Cross-breeding with RG-GFP transgenic mice selectively expressing GFP in cone photoreceptor cells allowed long-term in vivo monitoring of cone survival in these two mouse models. 
Materials and Methods
Mice
RG-GFP mice were kindly provided by Yijian Fei and Thomas Hughes (Department of Ophthalmology and Visual Science, Yale University School of Medicine, New Haven, CT). The mouse line was crossed with wild-type C57BL/6 mice; GFP-positive mice (heterozygous state) and GFP-negative control littermates from the F6 generation were used for this study. The cpfl1 mice were obtained from Bo Chang (Jackson Laboratory, Bar Harbor, ME). Rpe65 −/− mice were kindly provided by T. Michael Redmond (National Eye Institute, National Institutes of Health, Bethesda, MD).

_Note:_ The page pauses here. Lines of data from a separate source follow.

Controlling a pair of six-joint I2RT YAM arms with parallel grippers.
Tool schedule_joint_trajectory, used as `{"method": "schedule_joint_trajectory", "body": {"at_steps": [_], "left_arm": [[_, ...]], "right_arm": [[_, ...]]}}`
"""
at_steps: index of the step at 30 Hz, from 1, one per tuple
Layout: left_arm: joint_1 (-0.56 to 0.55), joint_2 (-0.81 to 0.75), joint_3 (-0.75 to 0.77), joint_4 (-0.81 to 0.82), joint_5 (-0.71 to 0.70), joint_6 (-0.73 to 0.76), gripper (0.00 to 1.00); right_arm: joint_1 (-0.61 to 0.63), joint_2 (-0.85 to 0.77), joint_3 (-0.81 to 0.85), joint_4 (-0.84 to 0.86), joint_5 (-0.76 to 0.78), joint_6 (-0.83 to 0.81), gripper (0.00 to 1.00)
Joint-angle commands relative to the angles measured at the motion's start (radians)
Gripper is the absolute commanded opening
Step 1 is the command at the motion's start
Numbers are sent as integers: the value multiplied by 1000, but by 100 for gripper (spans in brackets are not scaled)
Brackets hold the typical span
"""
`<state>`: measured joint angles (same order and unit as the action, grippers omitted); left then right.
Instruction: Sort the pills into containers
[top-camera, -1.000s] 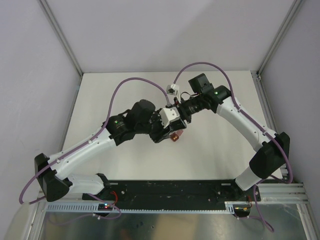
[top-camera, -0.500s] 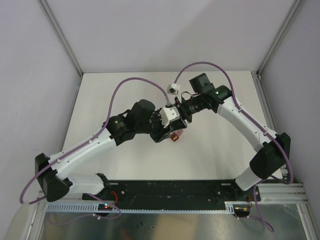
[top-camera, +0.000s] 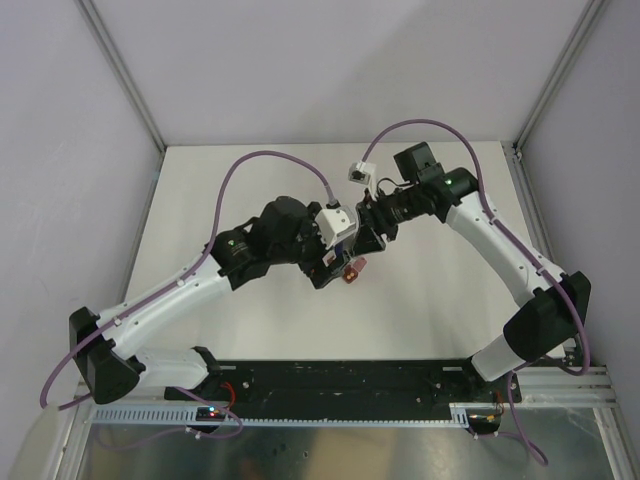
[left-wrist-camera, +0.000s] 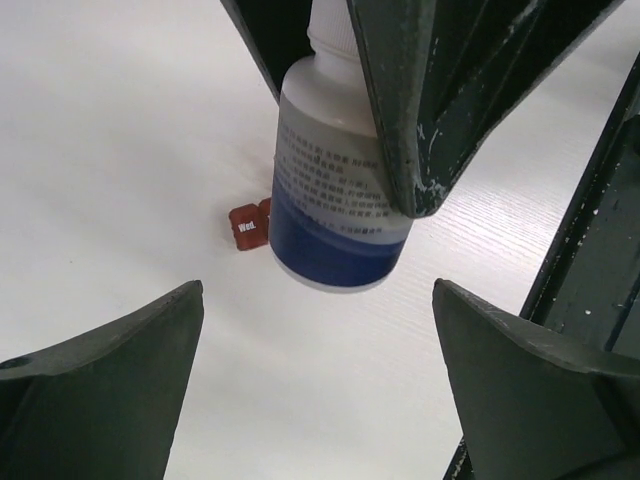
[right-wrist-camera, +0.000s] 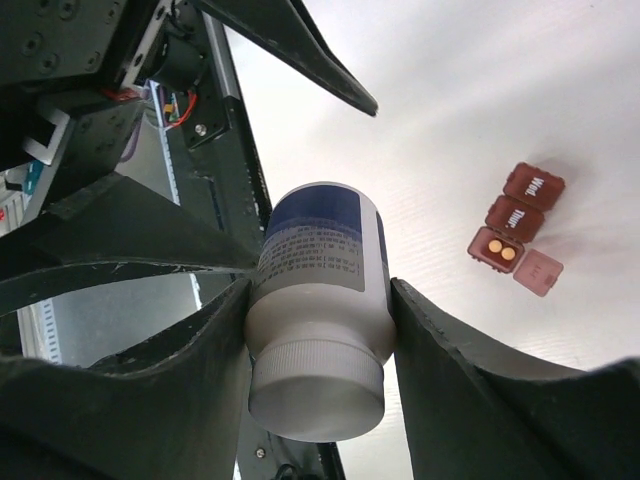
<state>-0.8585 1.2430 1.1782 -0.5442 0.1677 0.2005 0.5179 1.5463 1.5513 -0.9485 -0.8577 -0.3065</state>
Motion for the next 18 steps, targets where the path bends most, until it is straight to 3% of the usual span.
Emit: {"method": "schedule_joint_trajectory", "body": {"at_steps": [1, 18], "left_arm": [[5, -36, 5, 25, -31, 0, 99], [11, -94, -40, 23, -142, 47, 100]], "right_arm": [[-22, -43, 11, -15, 65, -7, 0], [-278, 75, 123, -50, 395, 14, 0]]}}
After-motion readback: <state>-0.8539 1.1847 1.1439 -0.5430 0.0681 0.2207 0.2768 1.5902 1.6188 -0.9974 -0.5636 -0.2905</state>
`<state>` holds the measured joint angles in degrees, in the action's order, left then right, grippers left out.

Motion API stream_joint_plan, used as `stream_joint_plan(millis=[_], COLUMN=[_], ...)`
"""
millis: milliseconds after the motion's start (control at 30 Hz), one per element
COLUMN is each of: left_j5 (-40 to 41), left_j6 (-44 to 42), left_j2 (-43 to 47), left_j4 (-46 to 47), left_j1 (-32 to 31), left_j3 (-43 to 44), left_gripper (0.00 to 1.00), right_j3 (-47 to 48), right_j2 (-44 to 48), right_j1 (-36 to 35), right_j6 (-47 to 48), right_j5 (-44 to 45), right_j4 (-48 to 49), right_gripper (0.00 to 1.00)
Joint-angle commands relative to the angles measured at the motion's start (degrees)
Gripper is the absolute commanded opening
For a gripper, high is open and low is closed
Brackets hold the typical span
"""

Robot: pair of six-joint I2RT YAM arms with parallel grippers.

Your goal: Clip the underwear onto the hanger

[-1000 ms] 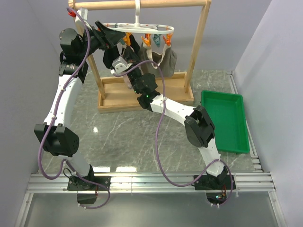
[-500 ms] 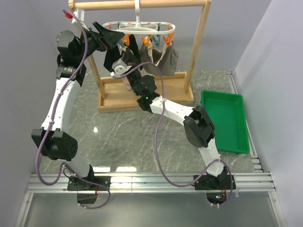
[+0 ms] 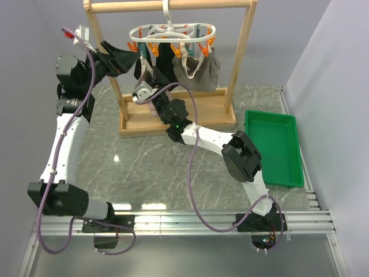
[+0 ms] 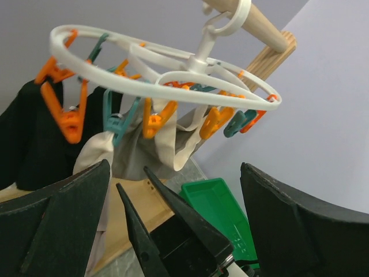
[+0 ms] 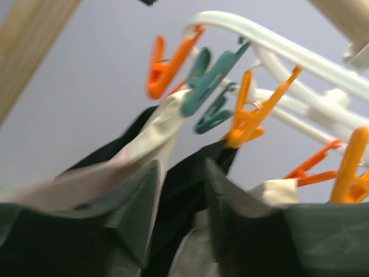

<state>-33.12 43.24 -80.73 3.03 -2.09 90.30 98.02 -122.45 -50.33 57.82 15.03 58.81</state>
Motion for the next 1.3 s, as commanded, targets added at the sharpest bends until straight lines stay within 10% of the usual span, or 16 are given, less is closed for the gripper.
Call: stream_joint_plan(millis=[0,333,700,1033,1267], left_j5=[-0.01,-1.15,1.12,20.72,29.68], left_j6=[0.88,-2.72,-14.76,-24.52,-22.42], left_j2=[4.08,10.67,14.37,4.18,-2.76], left_j4=[-0.48,-2.67,-3.47,-0.83,-2.31], left_j1=[1.47,3.58,2.00,-11.62,-16.45], left_j3=[-3.18,-14.71,-27.72,-24.65,-22.02], left_gripper=[0.99,0.99,0.87,0.66,0.75], right_j3=[-3.78,-19.15,-26.64,-30.25,-30.78], right_j2=[5.38,19.32,38.51,41.15,40.28], right_j1=[-2.05,-4.43,6.89,17.89,20.53], right_j6=[-1.57,-11.55,-52.51,-62.48,-67.48], right_j5=[-0.17,3.08,-14.80,-27.33,-31.36], right_j4=[3.33,-3.32,-53.25,-58.37,-57.75], right_gripper=[0.50,0.67,0.76,0.77,0.76])
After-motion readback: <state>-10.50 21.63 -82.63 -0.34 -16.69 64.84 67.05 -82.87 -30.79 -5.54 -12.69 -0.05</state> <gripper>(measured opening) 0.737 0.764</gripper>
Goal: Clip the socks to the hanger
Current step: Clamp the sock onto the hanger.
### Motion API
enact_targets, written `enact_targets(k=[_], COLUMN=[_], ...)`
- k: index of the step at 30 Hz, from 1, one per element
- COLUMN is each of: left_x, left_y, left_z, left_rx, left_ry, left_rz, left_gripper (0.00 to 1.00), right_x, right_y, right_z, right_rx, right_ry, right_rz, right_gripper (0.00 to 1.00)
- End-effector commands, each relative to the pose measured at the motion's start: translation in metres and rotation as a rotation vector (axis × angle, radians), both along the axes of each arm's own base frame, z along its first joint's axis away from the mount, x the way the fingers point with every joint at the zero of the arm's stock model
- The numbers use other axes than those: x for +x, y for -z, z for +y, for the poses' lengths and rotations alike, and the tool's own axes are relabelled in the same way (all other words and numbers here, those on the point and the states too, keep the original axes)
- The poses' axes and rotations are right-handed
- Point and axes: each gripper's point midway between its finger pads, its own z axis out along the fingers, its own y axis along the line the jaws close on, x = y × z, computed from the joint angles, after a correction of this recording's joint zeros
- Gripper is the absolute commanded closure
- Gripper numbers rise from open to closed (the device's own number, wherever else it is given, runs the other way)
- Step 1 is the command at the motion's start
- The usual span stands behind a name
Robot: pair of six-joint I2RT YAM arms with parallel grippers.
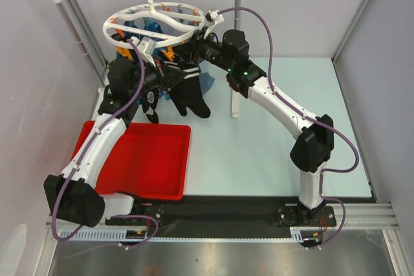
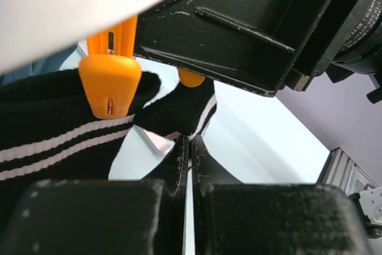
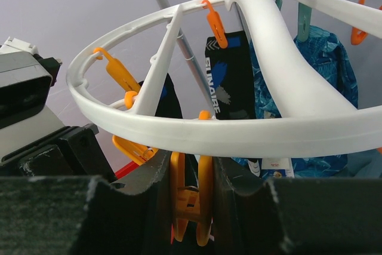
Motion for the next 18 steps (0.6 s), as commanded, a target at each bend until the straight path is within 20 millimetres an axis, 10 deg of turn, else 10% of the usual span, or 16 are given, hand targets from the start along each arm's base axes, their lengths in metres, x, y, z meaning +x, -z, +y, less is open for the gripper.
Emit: enact_targets(k=[1, 18], left_x=[-0.0025, -0.0021], left_y=[-0.0154, -0.0181], left_z=[0.0035, 0.0064], left_rx=[-0.006, -0.045], left_ry=[0.018, 0.037], left_rz=[-0.077, -0.074], left_gripper=[1.0, 1.0], right_x=[-0.0179, -0.0177], right_y=[-0.0442, -0.0456], right_z=[-0.0079, -0.0072], right_rx=[0.065, 0.069], right_ry=[-0.033, -0.035], right_rz=[-0.063, -0.063], right_gripper=[1.0, 1.0])
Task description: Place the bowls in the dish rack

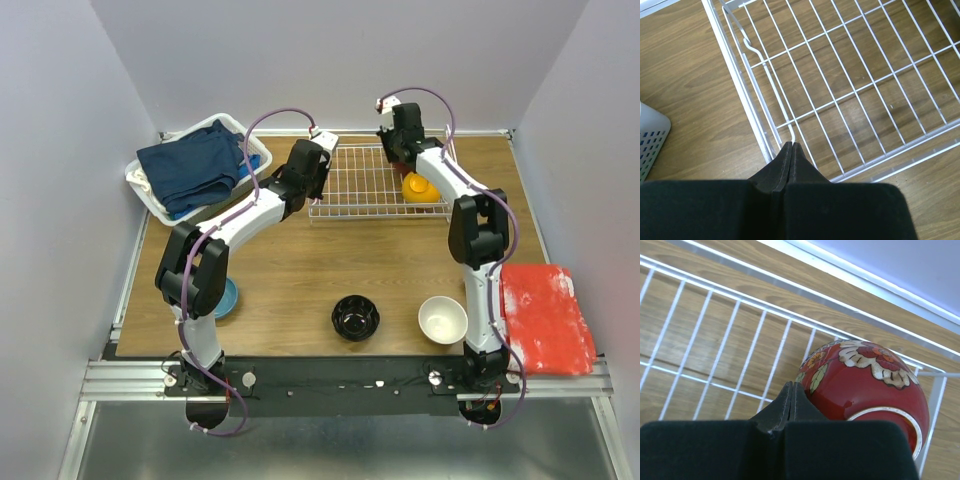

All experiments were performed in accordance with the ARVO Statement for the Use of Animals in Ophthalmic and Vision Research. 
Electroretinography
Electroretinograms were recorded according to previously described procedures. 9 The ERG equipment consisted of a Ganzfeld bowl, a direct current amplifier, and a personal computer–based control and recording unit (Multiliner Vision; VIASYS Healthcare GmbH, Hoechberg, Germany). Mice were dark-adapted overnight and anesthetized with ketamine (66.7 mg/kg) and xylazine (11.7 mg/kg). The pupils were dilated, and single-flash ERG recordings were obtained under dark-adapted (scotopic) and light-adapted (photopic) conditions. Light adaptation was accomplished with a background illumination of 30 cd/m2 starting 10 minutes before recording. Single white-flash stimulation ranged from −4 to 1.5 log cd · s/m2, divided into 10 steps of 0.5 and 1 log cd · s/m2. Ten responses were averaged with an interstimulus interval of either 5 seconds or 17 seconds (for 0, 0.5, 1, and 1.5 log cd · s/m2). 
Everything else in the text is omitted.